## TASK
A single figure is required: the number of lines in the data below that hold the word "white".

## Data records
• • • • • • •

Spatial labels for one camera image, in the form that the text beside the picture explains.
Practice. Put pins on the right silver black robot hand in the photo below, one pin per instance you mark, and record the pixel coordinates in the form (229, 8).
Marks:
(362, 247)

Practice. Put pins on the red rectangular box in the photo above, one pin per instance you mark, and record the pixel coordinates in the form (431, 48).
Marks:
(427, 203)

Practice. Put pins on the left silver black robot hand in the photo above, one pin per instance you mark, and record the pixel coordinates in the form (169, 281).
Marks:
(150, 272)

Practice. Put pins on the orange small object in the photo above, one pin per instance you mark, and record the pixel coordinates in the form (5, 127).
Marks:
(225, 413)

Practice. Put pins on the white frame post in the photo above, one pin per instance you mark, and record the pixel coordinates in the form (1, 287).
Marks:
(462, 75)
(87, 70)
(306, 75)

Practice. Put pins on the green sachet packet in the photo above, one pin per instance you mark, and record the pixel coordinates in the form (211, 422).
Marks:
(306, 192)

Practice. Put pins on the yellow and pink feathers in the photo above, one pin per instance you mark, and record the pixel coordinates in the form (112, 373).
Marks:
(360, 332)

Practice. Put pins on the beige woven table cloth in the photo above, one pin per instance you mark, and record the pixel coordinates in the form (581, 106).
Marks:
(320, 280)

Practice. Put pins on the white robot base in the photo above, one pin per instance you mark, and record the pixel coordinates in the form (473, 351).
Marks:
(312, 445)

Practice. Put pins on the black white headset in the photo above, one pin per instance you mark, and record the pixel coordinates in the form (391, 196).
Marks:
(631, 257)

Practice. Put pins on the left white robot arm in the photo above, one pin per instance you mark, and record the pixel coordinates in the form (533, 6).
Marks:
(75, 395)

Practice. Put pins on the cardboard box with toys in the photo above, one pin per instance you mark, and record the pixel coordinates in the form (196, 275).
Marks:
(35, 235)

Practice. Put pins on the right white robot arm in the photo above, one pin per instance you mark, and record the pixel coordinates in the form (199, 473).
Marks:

• • • • • • •

## EXERCISE RESULT
5